Please repeat the entries word for word and keep the images out.

▸ **THE DATA**:
* * * *

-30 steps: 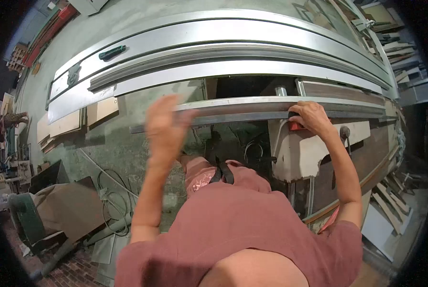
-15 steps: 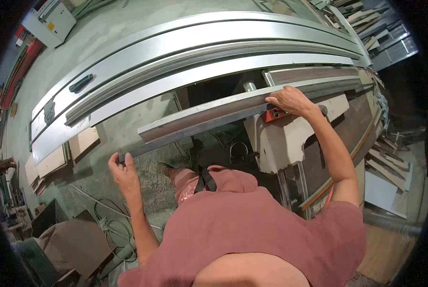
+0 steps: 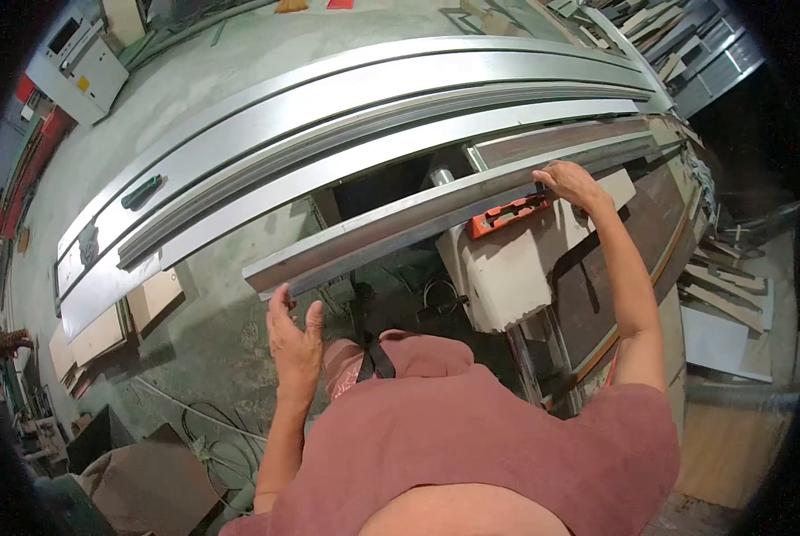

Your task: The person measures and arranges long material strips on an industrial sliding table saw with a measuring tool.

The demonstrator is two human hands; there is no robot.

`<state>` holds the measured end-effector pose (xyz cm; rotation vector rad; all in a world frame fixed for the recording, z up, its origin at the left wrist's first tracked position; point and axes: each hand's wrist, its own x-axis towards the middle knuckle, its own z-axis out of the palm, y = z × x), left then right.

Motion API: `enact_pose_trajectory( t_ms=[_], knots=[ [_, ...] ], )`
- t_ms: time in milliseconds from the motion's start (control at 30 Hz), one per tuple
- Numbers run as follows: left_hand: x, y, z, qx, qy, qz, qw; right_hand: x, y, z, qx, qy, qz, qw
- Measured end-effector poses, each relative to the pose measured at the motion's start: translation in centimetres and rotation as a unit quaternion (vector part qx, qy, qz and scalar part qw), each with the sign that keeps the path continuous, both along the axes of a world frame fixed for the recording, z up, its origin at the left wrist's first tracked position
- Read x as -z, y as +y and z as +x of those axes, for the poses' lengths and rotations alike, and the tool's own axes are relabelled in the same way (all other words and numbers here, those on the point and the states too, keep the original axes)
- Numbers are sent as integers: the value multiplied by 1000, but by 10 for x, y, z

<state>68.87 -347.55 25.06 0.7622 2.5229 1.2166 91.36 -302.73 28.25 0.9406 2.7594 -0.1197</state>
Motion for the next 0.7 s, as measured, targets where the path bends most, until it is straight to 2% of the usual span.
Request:
enact_pose_trajectory(
  t_ms=[100,167,233,367,467,533,600,633,700],
  knots=[
    [0,20,10,33,0,0,999,2,21,17,34,29,5,999],
    [2,34,15,71,1,-17,997,2,33,26,75,-11,13,997],
    [3,45,22,76,-6,-14,997,4,44,36,69,16,23,997],
    [8,64,29,119,-37,9,992,5,62,46,135,-51,9,989],
    [16,80,39,168,-19,13,986,13,66,55,118,0,43,992],
    [20,94,44,188,0,22,982,23,67,61,26,72,97,992],
    [20,108,50,211,36,38,976,20,49,55,-4,111,87,990],
    [19,115,52,215,35,38,975,17,37,47,-35,152,78,985],
    [17,129,54,250,2,10,968,11,15,37,-35,160,60,985]
  ],
)
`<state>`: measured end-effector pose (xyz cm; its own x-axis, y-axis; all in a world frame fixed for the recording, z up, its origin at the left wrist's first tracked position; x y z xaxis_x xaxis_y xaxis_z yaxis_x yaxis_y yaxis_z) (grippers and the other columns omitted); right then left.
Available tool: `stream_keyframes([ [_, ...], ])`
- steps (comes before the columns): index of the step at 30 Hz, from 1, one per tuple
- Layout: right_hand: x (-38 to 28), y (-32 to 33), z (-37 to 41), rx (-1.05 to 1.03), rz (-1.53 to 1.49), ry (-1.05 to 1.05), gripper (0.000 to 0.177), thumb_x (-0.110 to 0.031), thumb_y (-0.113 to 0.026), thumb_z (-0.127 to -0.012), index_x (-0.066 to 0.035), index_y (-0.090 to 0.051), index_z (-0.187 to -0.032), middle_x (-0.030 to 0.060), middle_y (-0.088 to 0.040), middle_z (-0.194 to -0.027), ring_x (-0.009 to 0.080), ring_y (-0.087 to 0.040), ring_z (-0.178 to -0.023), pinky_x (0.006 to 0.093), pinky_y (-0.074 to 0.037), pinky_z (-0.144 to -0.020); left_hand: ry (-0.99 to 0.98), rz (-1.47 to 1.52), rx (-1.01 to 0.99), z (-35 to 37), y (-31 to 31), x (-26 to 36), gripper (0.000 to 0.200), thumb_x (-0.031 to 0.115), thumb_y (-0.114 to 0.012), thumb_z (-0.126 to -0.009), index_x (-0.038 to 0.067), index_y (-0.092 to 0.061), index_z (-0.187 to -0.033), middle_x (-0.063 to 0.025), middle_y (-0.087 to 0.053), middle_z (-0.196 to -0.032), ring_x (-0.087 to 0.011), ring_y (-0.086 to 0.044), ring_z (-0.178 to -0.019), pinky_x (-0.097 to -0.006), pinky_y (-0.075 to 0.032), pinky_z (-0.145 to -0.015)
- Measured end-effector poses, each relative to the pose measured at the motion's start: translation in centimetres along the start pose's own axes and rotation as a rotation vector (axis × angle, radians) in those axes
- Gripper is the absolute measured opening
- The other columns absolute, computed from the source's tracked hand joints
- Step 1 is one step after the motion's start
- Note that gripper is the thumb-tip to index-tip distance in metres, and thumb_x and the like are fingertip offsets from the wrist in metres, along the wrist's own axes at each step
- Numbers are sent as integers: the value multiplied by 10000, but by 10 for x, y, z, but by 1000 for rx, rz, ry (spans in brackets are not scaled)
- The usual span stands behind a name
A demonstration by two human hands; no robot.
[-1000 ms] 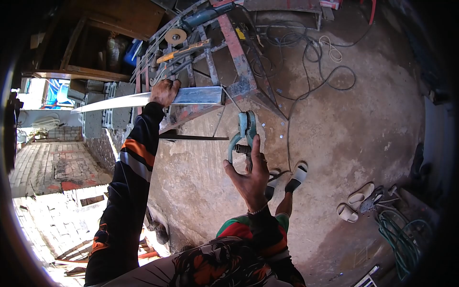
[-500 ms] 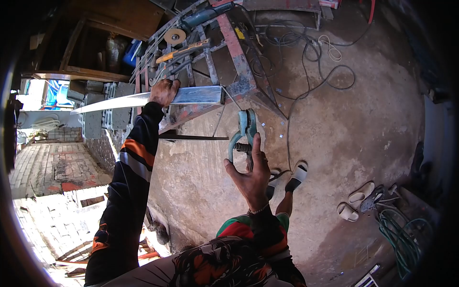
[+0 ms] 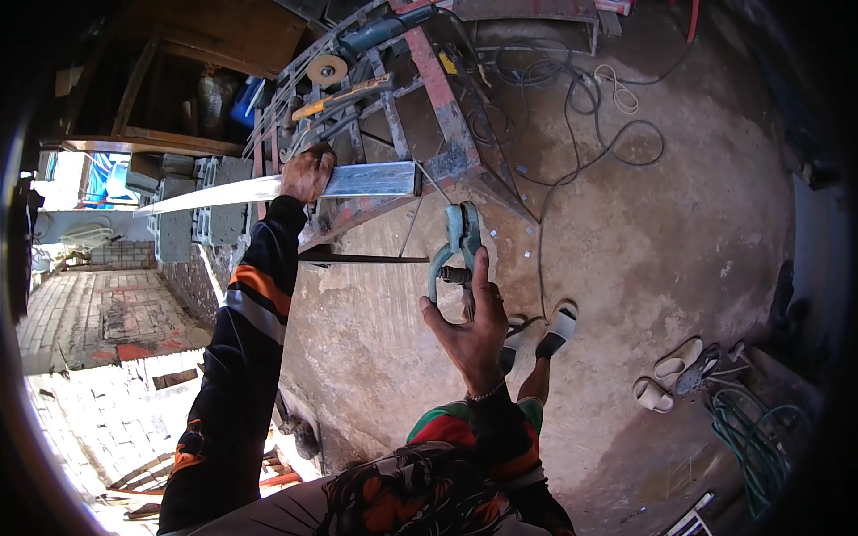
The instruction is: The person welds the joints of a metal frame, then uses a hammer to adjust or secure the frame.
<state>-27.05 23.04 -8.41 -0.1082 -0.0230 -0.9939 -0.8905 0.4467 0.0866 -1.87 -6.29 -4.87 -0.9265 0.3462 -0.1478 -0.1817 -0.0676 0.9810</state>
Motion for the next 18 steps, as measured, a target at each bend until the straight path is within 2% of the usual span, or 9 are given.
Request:
stream_keyframes([
  [2,1,-1,-1,-21,24,-3,970,-165,-864,-687,-26,-348,-1496,105,-661,-990,181,-593,-771,301,-492,-664,-24,1,4,-1,0,0,322,321,-378,-984,128,-634,-964,-155,-698,-910,-355,-670,-907,-475,-524,-785],
  [4,-4,0,-2,24,-1,64,967,-167,-863,-689,-27,-350,-1496,89,-652,-966,159,-546,-711,291,-470,-626,-157,-211,-48,0,-3,8,286,293,-397,-977,132,-633,-971,-153,-696,-893,-351,-678,-881,-476,-531,-757],
  [10,-2,-2,0,-39,75,33,963,-168,-863,-687,-28,-356,-1494,66,-635,-912,146,-530,-691,291,-459,-605,-180,-269,-76,-4,-9,7,244,256,-414,-965,140,-628,-963,-149,-697,-887,-342,-688,-848,-471,-544,-709],
  [14,-4,1,0,28,28,50,960,-172,-861,-687,-26,-359,-1491,69,-637,-907,146,-539,-694,292,-461,-600,-192,-258,-57,-2,-6,8,234,251,-416,-963,140,-623,-963,-150,-697,-871,-342,-691,-839,-471,-546,-696],
  [16,-2,1,-1,3,37,64,956,-170,-860,-687,-20,-361,-1489,74,-639,-900,146,-540,-694,289,-458,-594,-192,-292,-85,0,-2,15,144,150,-496,-895,91,-612,-959,-179,-694,-867,-357,-690,-837,-445,-552,-739],
  [18,-2,3,-1,-8,52,41,952,-166,-858,-688,-17,-361,-1487,82,-642,-912,151,-551,-701,291,-466,-603,-192,-282,-84,0,-1,15,142,149,-497,-893,91,-611,-956,-182,-691,-858,-360,-690,-829,-446,-554,-732],
])
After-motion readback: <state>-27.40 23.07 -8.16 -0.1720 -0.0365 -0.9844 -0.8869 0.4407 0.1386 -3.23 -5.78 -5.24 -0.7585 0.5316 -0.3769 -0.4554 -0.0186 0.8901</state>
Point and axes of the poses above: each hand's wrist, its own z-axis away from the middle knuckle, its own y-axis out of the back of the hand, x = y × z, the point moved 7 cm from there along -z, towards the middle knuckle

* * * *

▸ **WRITTEN ANSWER**:
-30 steps: 
-15 steps: 
+0 steps: 

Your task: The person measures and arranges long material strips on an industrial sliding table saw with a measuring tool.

The demonstrator is two human hands; there is no robot.

`<state>` holds the measured end-effector pose (xyz cm; rotation vector rad; all in a world frame fixed for the recording, z up, its origin at the left wrist's first tracked position; point and axes: each hand's wrist, its own x-axis towards the middle knuckle, its own z-axis out of the palm, y = z × x), left then right.

Motion API: `enact_pose_trajectory( t_ms=[_], knots=[ [_, ...] ], )`
- t_ms: time in milliseconds from the motion's start (control at 30 Hz), one per tuple
- Numbers run as follows: left_hand: x, y, z, qx, qy, qz, qw; right_hand: x, y, z, qx, qy, qz, qw
- Measured end-effector poses, each relative to the pose measured at the motion's start: translation in centimetres and rotation as a unit quaternion (vector part qx, qy, qz and scalar part qw), each with the sign that keeps the path continuous, both along the axes of a world frame fixed for the recording, z up, its origin at the left wrist's first tracked position
- Read x as -z, y as +y and z as +x of those axes, for the poses' lengths and rotations alike, and the tool's own axes are relabelled in the same way (all other words and numbers here, those on the point and the states too, keep the original axes)
- Numbers are sent as integers: the value multiplied by 1000, but by 10 for x, y, z

<state>68.87 -347.55 25.06 0.7622 2.5229 1.2166 91.36 -302.73 28.25 0.9406 2.7594 -0.1197</state>
Motion for the next 0.7 s, as measured, targets where the path bends most, until it is straight to 2% of the usual span.
Request:
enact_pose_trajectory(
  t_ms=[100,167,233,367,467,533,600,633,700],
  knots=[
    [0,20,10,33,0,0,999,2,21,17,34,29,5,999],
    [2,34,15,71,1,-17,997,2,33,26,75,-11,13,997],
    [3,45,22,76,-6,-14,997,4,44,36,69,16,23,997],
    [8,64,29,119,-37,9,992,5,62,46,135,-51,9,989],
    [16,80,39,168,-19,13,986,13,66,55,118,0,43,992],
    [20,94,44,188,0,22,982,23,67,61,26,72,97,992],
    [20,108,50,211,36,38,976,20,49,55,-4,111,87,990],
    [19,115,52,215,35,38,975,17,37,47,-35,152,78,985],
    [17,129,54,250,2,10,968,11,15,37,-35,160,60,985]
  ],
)
`<state>`: measured end-effector pose (xyz cm; its own x-axis, y-axis; all in a world frame fixed for the recording, z up, its origin at the left wrist's first tracked position; x y z xaxis_x xaxis_y xaxis_z yaxis_x yaxis_y yaxis_z) (grippers and the other columns omitted); right then left.
Available tool: `stream_keyframes([ [_, ...], ])`
- steps (comes before the columns): index of the step at 30 Hz, from 1, one per tuple
- Layout: right_hand: x (-38 to 28), y (-32 to 33), z (-37 to 41), rx (-1.05 to 1.03), rz (-1.53 to 1.49), ry (-1.05 to 1.05), gripper (0.000 to 0.177), thumb_x (-0.110 to 0.031), thumb_y (-0.113 to 0.026), thumb_z (-0.127 to -0.012), index_x (-0.066 to 0.035), index_y (-0.090 to 0.051), index_z (-0.187 to -0.032), middle_x (-0.030 to 0.060), middle_y (-0.088 to 0.040), middle_z (-0.194 to -0.027), ring_x (-0.009 to 0.080), ring_y (-0.087 to 0.040), ring_z (-0.178 to -0.023), pinky_x (0.006 to 0.093), pinky_y (-0.074 to 0.037), pinky_z (-0.144 to -0.020); left_hand: ry (-0.99 to 0.98), rz (-1.47 to 1.52), rx (-1.01 to 0.99), z (-35 to 37), y (-31 to 31), x (-26 to 36), gripper (0.000 to 0.200), thumb_x (-0.031 to 0.115), thumb_y (-0.114 to 0.012), thumb_z (-0.126 to -0.009), index_x (-0.038 to 0.067), index_y (-0.092 to 0.061), index_z (-0.187 to -0.033), middle_x (-0.063 to 0.025), middle_y (-0.087 to 0.053), middle_z (-0.196 to -0.032), ring_x (-0.087 to 0.011), ring_y (-0.086 to 0.044), ring_z (-0.178 to -0.019), pinky_x (-0.097 to -0.006), pinky_y (-0.075 to 0.032), pinky_z (-0.145 to -0.015)
- Measured end-effector poses, each relative to the pose measured at the motion's start: translation in centimetres along the start pose's own axes and rotation as a rotation vector (axis × angle, radians) in those axes
- Gripper is the absolute measured opening
- The other columns absolute, computed from the source's tracked hand joints
- Step 1 is one step after the motion's start
- Note that gripper is the thumb-tip to index-tip distance in metres, and thumb_x and the like are fingertip offsets from the wrist in metres, along the wrist's own axes at each step
- Numbers are sent as integers: the value multiplied by 10000, but by 10 for x, y, z, but by 1000 for rx, rz, ry (spans in brackets are not scaled)
- The usual span stands behind a name
A demonstration by two human hands; no robot.
[-1000 ms] 
[-500 ms] 
[+0 ms] 
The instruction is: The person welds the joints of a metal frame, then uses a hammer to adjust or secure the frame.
<state>-27.05 23.04 -8.41 -0.1082 -0.0230 -0.9939 -0.8905 0.4467 0.0866 -1.87 -6.29 -4.87 -0.9265 0.3462 -0.1478 -0.1817 -0.0676 0.9810</state>
Motion for the next 18 steps, as measured, a target at each bend until the straight path is within 2% of the usual span, or 9 are given.
Request:
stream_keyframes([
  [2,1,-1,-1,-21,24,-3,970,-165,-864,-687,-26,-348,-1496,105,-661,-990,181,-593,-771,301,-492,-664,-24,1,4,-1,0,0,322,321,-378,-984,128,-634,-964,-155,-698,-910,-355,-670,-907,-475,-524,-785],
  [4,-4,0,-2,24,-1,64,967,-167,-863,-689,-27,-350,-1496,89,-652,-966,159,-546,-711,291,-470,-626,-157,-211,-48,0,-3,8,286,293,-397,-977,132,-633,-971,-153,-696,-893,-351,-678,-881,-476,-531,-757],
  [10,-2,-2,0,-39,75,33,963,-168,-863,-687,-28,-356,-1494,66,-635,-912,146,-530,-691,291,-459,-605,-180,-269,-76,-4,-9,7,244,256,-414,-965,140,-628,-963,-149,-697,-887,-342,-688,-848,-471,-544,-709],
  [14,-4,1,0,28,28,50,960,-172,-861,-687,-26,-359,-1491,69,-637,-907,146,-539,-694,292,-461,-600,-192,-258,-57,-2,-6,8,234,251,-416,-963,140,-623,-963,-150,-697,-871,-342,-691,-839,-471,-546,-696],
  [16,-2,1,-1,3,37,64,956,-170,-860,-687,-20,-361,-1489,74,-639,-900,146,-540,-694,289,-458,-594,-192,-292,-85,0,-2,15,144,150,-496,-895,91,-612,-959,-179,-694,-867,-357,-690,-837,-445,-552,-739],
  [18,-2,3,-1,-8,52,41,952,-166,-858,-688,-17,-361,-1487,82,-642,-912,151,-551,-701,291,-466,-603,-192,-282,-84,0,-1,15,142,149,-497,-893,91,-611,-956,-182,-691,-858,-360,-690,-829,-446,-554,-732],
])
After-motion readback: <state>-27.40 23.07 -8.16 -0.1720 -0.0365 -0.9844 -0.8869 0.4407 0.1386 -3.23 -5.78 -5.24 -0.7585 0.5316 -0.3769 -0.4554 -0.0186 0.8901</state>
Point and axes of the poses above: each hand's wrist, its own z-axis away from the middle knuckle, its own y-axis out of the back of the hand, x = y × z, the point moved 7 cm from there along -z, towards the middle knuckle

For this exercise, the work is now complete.